The aim of this two-day workshop was to showcase a few of the clever ways that text mining is already being used, and to sketch a possible future in which text mining tools are deployed in all sorts of ways across scholarly communications. The talks were, taken individually, occasionally baffling but in combination gave some fascinating insights into what text mining can do for researchers, librarians and publishers.

There were demonstrations of the work being done at European Bioinformatics Institute/UKPMC and the Royal Society of Chemistry that showed the potential of text mining applications to find useful scientific information hidden or buried in the literature. For example, some of the most useful information for chemists is about what didn’t work – if you can be sure that a given set of reactions won’t work, you can save a lot of time and money by not bothering to repeat them. This information is often very difficult to find in the literature, but by letting a computer sift through the text of many thousands of reports and datasets for you, you can find it with a huge saving in time.
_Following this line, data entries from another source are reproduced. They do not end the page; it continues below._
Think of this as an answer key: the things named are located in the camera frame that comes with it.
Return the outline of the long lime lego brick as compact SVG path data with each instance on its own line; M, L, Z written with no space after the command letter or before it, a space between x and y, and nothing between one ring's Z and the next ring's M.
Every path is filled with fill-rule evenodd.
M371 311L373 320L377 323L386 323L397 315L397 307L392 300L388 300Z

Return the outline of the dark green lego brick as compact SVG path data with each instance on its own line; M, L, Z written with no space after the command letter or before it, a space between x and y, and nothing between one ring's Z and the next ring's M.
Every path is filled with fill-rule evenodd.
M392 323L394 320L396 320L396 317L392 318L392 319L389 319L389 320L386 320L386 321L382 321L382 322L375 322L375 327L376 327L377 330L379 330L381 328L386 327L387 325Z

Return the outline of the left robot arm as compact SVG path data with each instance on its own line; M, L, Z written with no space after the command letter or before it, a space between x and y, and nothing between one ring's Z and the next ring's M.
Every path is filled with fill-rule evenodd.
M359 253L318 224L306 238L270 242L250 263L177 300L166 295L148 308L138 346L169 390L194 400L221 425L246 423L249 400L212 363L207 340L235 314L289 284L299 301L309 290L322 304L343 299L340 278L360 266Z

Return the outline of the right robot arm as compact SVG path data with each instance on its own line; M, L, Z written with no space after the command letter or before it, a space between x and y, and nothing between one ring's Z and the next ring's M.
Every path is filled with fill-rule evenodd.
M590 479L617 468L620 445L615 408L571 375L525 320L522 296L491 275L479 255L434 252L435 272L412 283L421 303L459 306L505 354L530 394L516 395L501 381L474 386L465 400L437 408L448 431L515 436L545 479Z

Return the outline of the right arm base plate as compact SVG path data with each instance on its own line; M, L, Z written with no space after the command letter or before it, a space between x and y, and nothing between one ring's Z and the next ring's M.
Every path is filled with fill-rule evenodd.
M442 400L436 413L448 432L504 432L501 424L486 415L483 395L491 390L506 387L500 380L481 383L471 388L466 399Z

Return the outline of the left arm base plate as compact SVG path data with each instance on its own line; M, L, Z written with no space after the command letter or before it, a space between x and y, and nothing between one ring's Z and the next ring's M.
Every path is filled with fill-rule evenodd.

A repository specific set of applications, UKOLN’s FixRep project and Intute Repository Search, demonstrated that text mining is set to change the way we handle our metadata. FixRep scans the full text and uses the information in it to complete metadata fields – an obvious benefit – while Intute Repository search complements metadata by extracting keywords from the full text content of repositories and exposing them for retrieval alongside more formal metadata. If we add our own MERLIN project, which takes the idea of extracting key words from full text and using them to automatically create a subject tree, opening up new relations between items for searchers, then we get a vision of just how sophisticated text mining-based automatic metadata generation, usage and mapping could become, and how powerful the new tools it offers will be.

Examples of text mining applications being used by real-life researchers provided a fascinating insight into the ways in which the technologies can enable researchers to efficiently exploit what us now literature overload. There were demonstrations, from the Institute of Education of how text mining can make systematic reviews quicker and more effective by pre-digesting a huge number of papers and drawing out the relevant ones for reviewers to use, and from Cambridge of how text mining can expand citation analysis by enabling researchers to separate out positive and negative citations.

Tony Hey from Microsoft External Research and Sidi Rafael from Elsevier, gave us some ideas about how the current technological landscape offers the potential for the tools and technologies that we had been shown to explode in a way that will change the landscape of scholarly communication dramatically. Tony Hey emphasised the raw computing power available via cloud computing services, enabling vastly power-hungry calculations and processes to be undertaken muchmore cheaply at a huge data farm. He argued that today’s research has so much data at its disposal that we are entering a new paradigm which is computationally intensive and involves sifting and combining huge data sets as a core activity.

Sidi Rafael emphasised the way in which more and more big companies are opening up their development process to create new products using the ingenuity of their users. Elsevier will be opening up platforms for opportunistic developers to create new tools, a development that will offer rapid evolution of the services available. Taken together, this vision of huge computational power and rapidly evolving services suggests that the power and potential of text mining tools is about to explode in all sorts of ways.

The workshop rounded up with what is usually politely termed a ‘lively discussion’, in which some of the legal issues that remain to be addressed (open access, copyright, re-use and so on) were clearly named as barriers to the effective exploitation of text mining tools. Those issues aside, the tone was overwhelmingly optimistic for the future of text mining as a new and emerging engine for scholarly communication.